Effect of interface properties on the nonlinear behaviour of long-fibre-reinforced unidirectional ceramic-matrix mini-composites subjected to tensile and fatigue loading

In this paper, the effect of the interface properties between the fibre and the matrix on the nonlinear behaviour of long-fibre-reinforced unidirectional ceramic-matrix mini-composites (mini-CMCs) is investigated. The tensile nonlinear constitutive relationship and fatigue loading/unloading constitutive relationship are developed considering the different damage mechanisms of cracking in the matrix, debonding in the interface, and gradually the broken fibres. The relationships of the interface properties between the fibre and the matrix, the nonlinear tensile strain, and the fatigue loading/unloading hysteresis loops are established. The effects of the interface properties between the fibre and the matrix on the nonlinear tensile and fatigue loading/unloading damage evolution are analysed.
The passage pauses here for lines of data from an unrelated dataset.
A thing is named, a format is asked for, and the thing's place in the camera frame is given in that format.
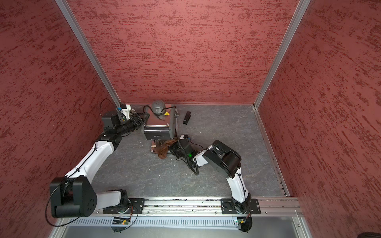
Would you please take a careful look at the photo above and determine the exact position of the brown cloth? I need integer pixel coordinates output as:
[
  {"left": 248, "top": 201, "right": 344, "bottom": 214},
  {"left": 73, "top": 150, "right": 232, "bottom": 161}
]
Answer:
[{"left": 151, "top": 138, "right": 177, "bottom": 159}]

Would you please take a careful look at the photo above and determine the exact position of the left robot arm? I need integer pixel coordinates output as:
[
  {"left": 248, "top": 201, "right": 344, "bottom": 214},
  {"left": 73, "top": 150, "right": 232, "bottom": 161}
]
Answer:
[{"left": 45, "top": 113, "right": 149, "bottom": 220}]

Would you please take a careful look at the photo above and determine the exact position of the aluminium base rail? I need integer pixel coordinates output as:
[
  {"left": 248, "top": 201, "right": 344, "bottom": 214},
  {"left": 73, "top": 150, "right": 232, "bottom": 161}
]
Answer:
[{"left": 47, "top": 196, "right": 304, "bottom": 230}]

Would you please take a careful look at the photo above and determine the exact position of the black power cord with plug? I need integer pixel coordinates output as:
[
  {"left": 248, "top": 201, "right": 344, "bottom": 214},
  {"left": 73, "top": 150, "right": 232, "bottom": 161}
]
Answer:
[{"left": 142, "top": 104, "right": 178, "bottom": 118}]

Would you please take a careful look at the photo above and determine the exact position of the grey stapler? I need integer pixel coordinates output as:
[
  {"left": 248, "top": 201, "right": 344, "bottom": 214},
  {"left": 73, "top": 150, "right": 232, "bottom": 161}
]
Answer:
[{"left": 183, "top": 111, "right": 191, "bottom": 125}]

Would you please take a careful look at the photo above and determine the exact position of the left corner aluminium profile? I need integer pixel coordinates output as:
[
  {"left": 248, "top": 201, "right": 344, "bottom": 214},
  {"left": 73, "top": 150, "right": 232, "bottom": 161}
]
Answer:
[{"left": 55, "top": 0, "right": 122, "bottom": 107}]

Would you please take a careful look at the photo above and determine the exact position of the right corner aluminium profile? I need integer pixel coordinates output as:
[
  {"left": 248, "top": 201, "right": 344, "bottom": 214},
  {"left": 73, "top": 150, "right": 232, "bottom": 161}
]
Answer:
[{"left": 254, "top": 0, "right": 311, "bottom": 110}]

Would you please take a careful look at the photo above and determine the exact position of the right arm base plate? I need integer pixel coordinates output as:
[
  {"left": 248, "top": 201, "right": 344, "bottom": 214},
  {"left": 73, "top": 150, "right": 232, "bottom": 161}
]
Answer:
[{"left": 220, "top": 198, "right": 261, "bottom": 215}]

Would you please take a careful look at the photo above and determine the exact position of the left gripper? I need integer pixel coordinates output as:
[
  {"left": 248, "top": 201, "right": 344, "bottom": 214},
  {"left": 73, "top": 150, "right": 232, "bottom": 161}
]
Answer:
[{"left": 116, "top": 112, "right": 150, "bottom": 135}]

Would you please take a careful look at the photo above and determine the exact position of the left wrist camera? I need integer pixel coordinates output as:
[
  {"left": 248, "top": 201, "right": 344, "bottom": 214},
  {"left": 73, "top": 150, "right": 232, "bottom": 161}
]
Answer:
[{"left": 102, "top": 104, "right": 132, "bottom": 131}]

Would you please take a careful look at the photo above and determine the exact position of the silver coffee machine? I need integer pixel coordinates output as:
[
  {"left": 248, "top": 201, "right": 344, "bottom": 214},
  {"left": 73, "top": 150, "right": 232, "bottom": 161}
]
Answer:
[{"left": 142, "top": 100, "right": 178, "bottom": 154}]

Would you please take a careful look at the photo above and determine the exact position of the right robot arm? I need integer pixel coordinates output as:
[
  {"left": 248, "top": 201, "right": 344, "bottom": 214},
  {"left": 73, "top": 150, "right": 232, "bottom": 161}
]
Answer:
[{"left": 170, "top": 138, "right": 251, "bottom": 214}]

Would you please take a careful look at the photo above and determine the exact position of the corner aluminium profile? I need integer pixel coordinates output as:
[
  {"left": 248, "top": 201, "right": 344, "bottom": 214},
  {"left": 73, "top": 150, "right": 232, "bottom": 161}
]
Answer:
[
  {"left": 254, "top": 0, "right": 311, "bottom": 110},
  {"left": 55, "top": 0, "right": 122, "bottom": 107}
]

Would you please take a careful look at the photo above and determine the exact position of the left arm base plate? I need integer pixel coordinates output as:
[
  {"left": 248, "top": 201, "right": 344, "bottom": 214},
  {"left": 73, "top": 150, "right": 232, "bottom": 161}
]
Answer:
[{"left": 102, "top": 198, "right": 146, "bottom": 215}]
The nonlinear tensile strain at the damage stage and the fracture strain of mini-CMCs decrease with the strong interface properties; and the fatigue loading/unloading hysteresis loops area and strain decrease, and the hysteresis modulus increases with the strong interface properties. The experimental tensile stress-strain curves and fatigue loading/unloading hysteresis loops of the Hi-Nicalon^TM and Tyranno^TM SiC/SiC mini-composites are predicted corresponding to the different interface properties.